S is categorized as a hazardous substance and a Schedule 5 poison by the manufacturer. Its composition includes polyvinyl chloride polymer, with the primary ingredient being 1-cyclohexanone (25–70%), accompanied by a mixture of 3-butanone (1–15%) and 1-acetone (0–10%). While animal studies have explored doses and plasma concentrations leading to toxicity, comprehensive human data on its effects are lacking. Exposure to S in humans can result in dermal, ocular, pulmonary, gastrointestinal, and neurological effects. Although rare, cyclohexanone toxicity in both humans and experimental animals has been documented. Inhalation is the primary route of toxicity, causing respiratory tract and ocular irritation, as well as central nervous system depression in significant quantities. However, toxicity following ingestion of cyclohexanone-containing organic solvents has not been extensively reported, thus comprehensive management data are unavailable.

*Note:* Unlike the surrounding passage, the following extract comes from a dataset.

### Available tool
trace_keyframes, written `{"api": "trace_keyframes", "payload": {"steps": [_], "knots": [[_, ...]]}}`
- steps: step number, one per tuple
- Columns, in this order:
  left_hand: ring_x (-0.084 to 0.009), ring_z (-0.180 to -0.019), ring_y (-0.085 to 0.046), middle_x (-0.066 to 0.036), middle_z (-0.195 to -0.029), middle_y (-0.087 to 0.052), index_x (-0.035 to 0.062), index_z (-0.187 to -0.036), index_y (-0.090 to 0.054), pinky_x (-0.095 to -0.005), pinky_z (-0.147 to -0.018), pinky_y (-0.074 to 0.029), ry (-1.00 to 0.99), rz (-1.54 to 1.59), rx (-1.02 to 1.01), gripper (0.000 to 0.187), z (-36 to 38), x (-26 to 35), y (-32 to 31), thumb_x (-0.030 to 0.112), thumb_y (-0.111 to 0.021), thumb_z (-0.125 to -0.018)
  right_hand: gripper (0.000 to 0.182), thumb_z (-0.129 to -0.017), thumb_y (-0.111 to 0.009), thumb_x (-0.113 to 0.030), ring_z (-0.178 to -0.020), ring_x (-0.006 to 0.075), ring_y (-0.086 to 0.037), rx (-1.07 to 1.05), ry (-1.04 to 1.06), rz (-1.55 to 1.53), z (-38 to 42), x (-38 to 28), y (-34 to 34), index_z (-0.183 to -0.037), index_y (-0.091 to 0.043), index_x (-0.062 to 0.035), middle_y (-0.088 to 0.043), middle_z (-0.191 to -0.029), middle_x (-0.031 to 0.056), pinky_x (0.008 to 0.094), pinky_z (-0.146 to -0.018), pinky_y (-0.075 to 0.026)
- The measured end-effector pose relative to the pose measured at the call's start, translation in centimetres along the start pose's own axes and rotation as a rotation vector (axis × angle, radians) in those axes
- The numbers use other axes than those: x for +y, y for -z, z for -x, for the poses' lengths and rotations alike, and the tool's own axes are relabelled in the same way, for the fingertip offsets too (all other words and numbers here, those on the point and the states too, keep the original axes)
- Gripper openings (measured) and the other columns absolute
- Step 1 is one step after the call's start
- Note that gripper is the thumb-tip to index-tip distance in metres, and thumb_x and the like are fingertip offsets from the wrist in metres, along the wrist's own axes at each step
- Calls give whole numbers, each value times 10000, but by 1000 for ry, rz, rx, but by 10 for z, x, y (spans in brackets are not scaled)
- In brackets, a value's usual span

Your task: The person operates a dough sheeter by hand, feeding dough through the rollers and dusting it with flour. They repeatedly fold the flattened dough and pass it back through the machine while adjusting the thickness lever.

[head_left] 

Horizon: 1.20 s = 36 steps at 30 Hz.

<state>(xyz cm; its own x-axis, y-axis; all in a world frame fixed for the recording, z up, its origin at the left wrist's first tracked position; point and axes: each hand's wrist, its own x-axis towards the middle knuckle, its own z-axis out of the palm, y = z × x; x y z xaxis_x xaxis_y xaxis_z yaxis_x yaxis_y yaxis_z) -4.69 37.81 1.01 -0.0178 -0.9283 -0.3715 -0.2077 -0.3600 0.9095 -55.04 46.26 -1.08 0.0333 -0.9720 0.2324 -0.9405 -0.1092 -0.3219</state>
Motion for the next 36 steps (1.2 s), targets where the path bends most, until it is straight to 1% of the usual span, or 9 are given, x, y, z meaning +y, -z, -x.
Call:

Conclusion: Polyvinyl Chloride Poisoning
It is conceivable that the patient, initially managed in the emergency treatment unit, developed upper airway obstruction due to S-induced inflammation, leading to subsequent hypoxia and hypercarbia, resulting in diminished consciousness. Arterial blood gas analysis conducted after intubation and stabilization may not accurately reflect preceding parameters. Moreover, direct CNS depression due to S toxicity could also contribute to the patient’s condition.
Manufacturers advise against inducing vomiting after acute ingestion of S to prevent aspiration. Supportive therapy involving oxygen supplementation and electrolyte correction is recommended. Activated charcoal, known for adsorbing nonpolar compounds, is advocated for significant ingestions due to S’s partial miscibility in water. Prompt identification and management of respiratory tract inflammation and airway involvement are crucial. Animal studies have linked cyclohexanone to delayed liver, renal, and hematological complications, emphasizing the need for prolonged monitoring in human exposures.
Remarkably, the NGT used in this case was composed of PVC, similar to S. Ingested S likely caused amalgamation at the NGT’s distal end, hindering its removal.